Whereas you. You didn't even know how to feel. A number of emotions flooded you but you stood there gawking as the strange girl hugged Namjoon while crying. Judging by how Namjoon's arms slowly wrapped around her waist, you could tell they were close.
You slowly backed up the stairs, concluding that maybe it was best to leave them alone. You closed the door of your bedroom just as Yoongi entered the house, followed by the rest. They all sympathetically glanced at the affectionate exchange, keeping quiet even though they had a thousand questions in their mind.
You sat on the edge of your bed, knowing that there was gonna be no dinner tonight. That's not what you cared about actually. For some reason, you couldn't shake off the uneasy feeling that engulfed you after watching that girl hug Namjoon. You felt really betrayed. But you had no right to.
Namjoon probably knew that girl for a long time whereas you, you just came into his life. You lay on the bed, letting your thoughts consume you even though you knew it wasn't good for you. These thoughts would lead to dangerous nightmares later and your sleep schedule would be completely messed up.
You heard the front door shut followed by complete silence. Everyone had probably left, including Namjoon.
You sighed and closed your eyes, falling asleep with the image of his eyes gazing into yours.

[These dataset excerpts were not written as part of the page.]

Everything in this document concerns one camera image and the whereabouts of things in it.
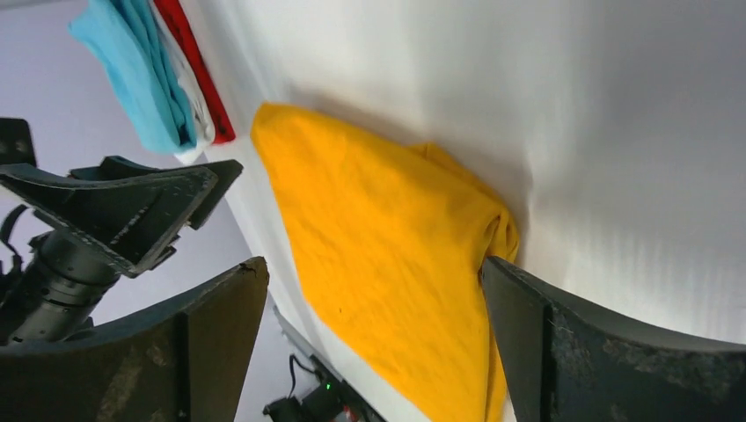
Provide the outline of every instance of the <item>folded towel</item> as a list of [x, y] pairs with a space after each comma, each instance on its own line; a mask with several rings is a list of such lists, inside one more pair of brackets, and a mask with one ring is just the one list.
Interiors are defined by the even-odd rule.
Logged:
[[262, 106], [252, 139], [319, 318], [430, 419], [500, 420], [478, 272], [518, 237], [497, 195], [434, 144], [290, 105]]
[[192, 164], [215, 140], [215, 125], [213, 124], [212, 117], [209, 113], [208, 103], [205, 101], [205, 96], [202, 94], [200, 84], [197, 82], [197, 76], [194, 75], [192, 66], [189, 64], [184, 52], [181, 51], [179, 43], [176, 42], [175, 38], [173, 38], [171, 30], [168, 28], [168, 25], [166, 25], [163, 17], [156, 8], [156, 5], [153, 4], [153, 0], [150, 0], [150, 9], [153, 12], [153, 18], [156, 20], [158, 38], [160, 39], [161, 44], [168, 54], [168, 59], [173, 66], [173, 73], [176, 74], [179, 86], [184, 90], [186, 96], [189, 98], [189, 105], [191, 106], [190, 117], [194, 122], [194, 130], [197, 135], [197, 145], [194, 149], [180, 152], [175, 154], [175, 156], [182, 164]]
[[158, 11], [163, 16], [165, 23], [171, 29], [173, 38], [179, 43], [181, 50], [192, 65], [194, 74], [197, 76], [197, 82], [200, 83], [202, 93], [208, 102], [208, 107], [212, 120], [216, 126], [216, 136], [214, 143], [226, 143], [236, 139], [236, 132], [230, 123], [228, 113], [225, 110], [223, 101], [217, 93], [217, 88], [213, 83], [208, 67], [202, 60], [200, 48], [197, 46], [197, 40], [192, 34], [192, 28], [189, 26], [187, 15], [181, 8], [179, 0], [154, 0]]
[[189, 99], [158, 40], [147, 0], [89, 0], [69, 31], [104, 66], [146, 149], [175, 153], [194, 148]]

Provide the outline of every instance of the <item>red towel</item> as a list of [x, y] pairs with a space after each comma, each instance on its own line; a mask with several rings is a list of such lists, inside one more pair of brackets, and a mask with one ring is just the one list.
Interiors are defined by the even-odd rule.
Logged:
[[236, 132], [230, 124], [228, 114], [225, 112], [223, 101], [217, 94], [215, 84], [209, 75], [208, 67], [202, 60], [200, 48], [197, 46], [197, 40], [194, 39], [192, 28], [189, 27], [187, 15], [181, 9], [179, 0], [153, 0], [158, 11], [163, 16], [165, 24], [173, 34], [173, 38], [179, 43], [181, 51], [184, 52], [189, 65], [192, 66], [194, 75], [197, 77], [197, 83], [200, 85], [202, 95], [208, 104], [210, 117], [215, 123], [215, 140], [213, 143], [226, 143], [236, 139]]

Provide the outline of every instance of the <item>light blue towel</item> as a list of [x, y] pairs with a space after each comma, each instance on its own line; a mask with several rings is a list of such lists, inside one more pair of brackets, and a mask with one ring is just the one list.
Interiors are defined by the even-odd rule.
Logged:
[[69, 31], [104, 66], [146, 149], [171, 154], [196, 146], [189, 98], [158, 40], [148, 0], [89, 0]]

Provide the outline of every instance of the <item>black plastic bracket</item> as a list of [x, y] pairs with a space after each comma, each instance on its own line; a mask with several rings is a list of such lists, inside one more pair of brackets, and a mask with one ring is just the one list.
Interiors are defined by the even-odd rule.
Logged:
[[26, 163], [2, 165], [0, 186], [132, 278], [175, 252], [183, 226], [201, 227], [242, 170], [235, 160], [158, 170], [110, 156], [69, 178]]

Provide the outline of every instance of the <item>yellow cloth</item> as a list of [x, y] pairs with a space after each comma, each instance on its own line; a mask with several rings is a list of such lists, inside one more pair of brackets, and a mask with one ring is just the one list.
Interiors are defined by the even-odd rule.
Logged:
[[500, 420], [478, 271], [518, 236], [497, 195], [434, 144], [292, 105], [263, 105], [252, 139], [319, 318], [430, 419]]

∆ ∆ ∆ ∆ ∆ ∆ ∆ ∆ ∆ ∆ ∆ ∆ ∆ ∆ ∆ ∆
Everything was long forgotten as Namjoon sat in the gang's house, waiting for Hana to begin her story. He still wasn't sure how he felt after seeing Hana alive, but he knew that he was grateful for it. The agony of being reminded every day about his best friend's death had finally come to an end, although Namjoon would have appreciated it if it would have been sooner.
"So, care to tell us where you had been all this time?"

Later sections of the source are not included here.